**Directions for this task**. Whenever a line of the listing contains the string "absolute", return that line.

**Data under study**.
---+---

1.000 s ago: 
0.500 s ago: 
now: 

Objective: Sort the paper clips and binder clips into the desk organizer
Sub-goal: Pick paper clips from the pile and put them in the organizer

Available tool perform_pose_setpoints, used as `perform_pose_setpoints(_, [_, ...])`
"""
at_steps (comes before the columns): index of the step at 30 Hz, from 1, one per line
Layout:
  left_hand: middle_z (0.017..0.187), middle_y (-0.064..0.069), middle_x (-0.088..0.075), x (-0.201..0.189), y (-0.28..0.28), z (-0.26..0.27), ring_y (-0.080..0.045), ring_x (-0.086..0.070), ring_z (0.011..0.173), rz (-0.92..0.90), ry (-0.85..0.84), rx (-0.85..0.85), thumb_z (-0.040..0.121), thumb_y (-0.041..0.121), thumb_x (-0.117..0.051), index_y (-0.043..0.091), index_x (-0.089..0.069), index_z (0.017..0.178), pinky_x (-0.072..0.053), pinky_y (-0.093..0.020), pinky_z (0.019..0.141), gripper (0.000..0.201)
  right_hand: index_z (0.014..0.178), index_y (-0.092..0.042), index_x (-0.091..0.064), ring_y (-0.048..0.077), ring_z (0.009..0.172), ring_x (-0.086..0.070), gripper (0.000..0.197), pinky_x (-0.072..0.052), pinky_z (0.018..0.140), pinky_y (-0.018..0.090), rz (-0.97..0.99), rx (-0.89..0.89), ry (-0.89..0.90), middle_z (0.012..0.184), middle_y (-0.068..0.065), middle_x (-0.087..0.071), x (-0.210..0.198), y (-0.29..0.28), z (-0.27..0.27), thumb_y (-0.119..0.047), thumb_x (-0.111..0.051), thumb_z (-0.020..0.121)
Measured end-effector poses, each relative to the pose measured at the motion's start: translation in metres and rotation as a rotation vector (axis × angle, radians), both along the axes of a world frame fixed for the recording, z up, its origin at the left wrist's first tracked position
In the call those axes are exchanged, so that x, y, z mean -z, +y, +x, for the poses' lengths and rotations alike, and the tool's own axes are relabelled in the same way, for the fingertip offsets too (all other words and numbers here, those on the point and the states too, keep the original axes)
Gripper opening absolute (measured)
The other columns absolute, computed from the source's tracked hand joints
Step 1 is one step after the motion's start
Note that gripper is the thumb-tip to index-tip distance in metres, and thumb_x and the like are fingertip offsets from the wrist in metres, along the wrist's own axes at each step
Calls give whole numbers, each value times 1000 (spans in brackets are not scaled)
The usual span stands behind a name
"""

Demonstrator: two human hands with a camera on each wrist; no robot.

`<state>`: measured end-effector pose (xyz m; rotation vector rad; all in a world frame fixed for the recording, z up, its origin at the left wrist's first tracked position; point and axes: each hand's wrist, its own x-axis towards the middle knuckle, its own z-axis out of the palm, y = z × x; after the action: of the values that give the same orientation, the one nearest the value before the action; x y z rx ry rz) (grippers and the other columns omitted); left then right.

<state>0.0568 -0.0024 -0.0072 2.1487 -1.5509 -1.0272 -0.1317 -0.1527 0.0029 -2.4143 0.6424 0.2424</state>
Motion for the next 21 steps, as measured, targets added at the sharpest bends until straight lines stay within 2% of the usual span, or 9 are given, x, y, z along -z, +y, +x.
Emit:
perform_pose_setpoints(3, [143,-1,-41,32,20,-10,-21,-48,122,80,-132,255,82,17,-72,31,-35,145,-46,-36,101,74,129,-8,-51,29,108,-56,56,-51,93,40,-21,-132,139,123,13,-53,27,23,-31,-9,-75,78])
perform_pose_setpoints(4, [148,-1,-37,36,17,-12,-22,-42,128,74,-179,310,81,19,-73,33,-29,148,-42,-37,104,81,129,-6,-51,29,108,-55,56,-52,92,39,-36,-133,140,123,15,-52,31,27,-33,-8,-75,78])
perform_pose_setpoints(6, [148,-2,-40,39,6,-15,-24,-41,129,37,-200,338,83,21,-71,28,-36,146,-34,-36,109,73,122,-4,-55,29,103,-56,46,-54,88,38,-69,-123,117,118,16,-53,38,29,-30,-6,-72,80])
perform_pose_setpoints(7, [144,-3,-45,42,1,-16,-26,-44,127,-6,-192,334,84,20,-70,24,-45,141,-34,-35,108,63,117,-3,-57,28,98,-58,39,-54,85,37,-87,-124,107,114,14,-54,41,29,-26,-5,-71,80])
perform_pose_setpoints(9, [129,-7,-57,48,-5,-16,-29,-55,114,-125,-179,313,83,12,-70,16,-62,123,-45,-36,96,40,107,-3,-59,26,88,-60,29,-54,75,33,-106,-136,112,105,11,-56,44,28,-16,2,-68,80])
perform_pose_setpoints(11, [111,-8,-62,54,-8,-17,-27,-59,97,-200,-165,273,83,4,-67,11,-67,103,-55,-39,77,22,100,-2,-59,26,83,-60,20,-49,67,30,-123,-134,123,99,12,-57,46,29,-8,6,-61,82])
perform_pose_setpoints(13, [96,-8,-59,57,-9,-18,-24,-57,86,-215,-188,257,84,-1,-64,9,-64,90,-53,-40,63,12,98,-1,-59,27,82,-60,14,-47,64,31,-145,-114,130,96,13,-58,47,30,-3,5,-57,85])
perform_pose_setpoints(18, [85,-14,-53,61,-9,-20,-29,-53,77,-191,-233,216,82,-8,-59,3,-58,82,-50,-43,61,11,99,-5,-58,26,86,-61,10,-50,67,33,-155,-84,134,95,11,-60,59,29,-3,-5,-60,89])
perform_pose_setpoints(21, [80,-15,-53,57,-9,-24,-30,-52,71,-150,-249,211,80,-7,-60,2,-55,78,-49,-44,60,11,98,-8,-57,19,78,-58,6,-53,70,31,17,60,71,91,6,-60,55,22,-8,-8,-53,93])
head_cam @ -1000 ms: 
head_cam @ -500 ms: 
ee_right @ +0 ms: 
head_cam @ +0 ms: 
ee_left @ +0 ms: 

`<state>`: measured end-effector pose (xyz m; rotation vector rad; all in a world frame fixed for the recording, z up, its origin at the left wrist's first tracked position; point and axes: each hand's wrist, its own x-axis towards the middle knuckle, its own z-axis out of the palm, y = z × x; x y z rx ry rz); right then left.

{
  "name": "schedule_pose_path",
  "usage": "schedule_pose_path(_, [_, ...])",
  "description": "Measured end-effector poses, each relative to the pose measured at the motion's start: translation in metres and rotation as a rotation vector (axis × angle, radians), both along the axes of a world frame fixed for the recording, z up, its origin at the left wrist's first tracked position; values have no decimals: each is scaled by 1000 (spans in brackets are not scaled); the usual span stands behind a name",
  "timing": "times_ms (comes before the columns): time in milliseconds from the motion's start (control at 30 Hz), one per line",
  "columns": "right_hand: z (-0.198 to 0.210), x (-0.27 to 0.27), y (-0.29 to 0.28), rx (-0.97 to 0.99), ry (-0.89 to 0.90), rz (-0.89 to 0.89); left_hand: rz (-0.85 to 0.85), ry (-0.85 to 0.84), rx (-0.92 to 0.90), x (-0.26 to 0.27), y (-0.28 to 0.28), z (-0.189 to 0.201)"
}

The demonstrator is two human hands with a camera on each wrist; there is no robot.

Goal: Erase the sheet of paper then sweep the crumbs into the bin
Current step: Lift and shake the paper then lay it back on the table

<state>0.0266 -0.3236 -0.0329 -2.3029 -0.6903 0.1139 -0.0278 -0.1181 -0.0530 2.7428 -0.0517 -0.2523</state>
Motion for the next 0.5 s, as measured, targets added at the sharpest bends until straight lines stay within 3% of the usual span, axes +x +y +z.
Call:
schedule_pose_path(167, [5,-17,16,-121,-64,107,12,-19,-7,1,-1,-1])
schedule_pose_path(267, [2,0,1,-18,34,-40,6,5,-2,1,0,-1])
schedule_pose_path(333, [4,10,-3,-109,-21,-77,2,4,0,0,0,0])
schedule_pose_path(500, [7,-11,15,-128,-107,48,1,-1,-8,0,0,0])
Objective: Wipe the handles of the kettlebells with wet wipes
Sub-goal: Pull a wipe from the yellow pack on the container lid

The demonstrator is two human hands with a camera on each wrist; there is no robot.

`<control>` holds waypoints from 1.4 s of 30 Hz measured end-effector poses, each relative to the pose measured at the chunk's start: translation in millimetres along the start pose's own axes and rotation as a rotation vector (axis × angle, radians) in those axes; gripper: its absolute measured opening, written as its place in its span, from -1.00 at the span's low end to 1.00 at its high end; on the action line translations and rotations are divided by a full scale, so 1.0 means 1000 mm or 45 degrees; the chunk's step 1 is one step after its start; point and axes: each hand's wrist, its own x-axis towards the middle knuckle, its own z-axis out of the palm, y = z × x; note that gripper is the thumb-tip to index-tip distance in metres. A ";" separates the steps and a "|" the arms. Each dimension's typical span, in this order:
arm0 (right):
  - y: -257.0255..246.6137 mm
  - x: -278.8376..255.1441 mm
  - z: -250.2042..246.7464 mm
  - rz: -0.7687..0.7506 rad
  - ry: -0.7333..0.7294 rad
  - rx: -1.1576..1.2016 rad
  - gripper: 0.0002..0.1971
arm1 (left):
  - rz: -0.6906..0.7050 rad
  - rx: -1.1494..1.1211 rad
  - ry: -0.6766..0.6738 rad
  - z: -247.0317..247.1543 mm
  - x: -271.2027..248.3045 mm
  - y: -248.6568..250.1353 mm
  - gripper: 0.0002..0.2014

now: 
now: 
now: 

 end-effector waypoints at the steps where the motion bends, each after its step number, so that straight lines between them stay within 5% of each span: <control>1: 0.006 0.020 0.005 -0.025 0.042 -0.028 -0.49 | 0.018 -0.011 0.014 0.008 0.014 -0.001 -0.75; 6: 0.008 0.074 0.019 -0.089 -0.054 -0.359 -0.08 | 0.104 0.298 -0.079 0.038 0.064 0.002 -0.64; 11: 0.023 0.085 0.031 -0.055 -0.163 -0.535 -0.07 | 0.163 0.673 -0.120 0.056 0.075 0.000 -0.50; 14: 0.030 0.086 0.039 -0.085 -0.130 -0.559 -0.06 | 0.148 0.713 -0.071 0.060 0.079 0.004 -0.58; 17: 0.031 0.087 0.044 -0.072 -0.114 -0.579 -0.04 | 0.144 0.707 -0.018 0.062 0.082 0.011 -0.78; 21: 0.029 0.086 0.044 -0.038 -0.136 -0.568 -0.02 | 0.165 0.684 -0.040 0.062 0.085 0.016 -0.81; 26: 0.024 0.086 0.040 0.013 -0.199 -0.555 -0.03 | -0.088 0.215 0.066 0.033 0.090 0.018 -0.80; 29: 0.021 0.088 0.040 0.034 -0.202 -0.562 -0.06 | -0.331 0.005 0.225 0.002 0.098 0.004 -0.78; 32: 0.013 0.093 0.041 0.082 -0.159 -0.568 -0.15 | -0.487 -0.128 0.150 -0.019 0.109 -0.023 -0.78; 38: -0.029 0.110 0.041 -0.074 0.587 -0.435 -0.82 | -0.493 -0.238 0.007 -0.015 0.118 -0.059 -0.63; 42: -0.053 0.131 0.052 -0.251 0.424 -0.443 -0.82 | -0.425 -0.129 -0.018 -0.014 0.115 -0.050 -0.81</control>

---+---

**Result**.
Gripper opening absolute (measured)
The other columns absolute, computed from the source's tracked hand joints
`<control>` holds waypoints from 1.4 s of 30 Hz measured end-effector poses, each relative to the pose measured at the chunk's start: translation in millimetres along the start pose's own axes and rotation as a rotation vector (axis × angle, radians) in those axes; gripper: its absolute measured opening, written as its place in its span, from -1.00 at the span's low end to 1.00 at its high end; on the action line translations and rotations are divided by a full scale, so 1.0 means 1000 mm or 45 degrees; the chunk's step 1 is one step after its start; point and axes: each hand's wrist, its own x-axis towards the middle knuckle, its own z-axis out of the palm, y = z × x; note that gripper is the thumb-tip to index-tip distance in metres. A ";" separates the steps and a "|" the arms. Each dimension's typical span, in this order:

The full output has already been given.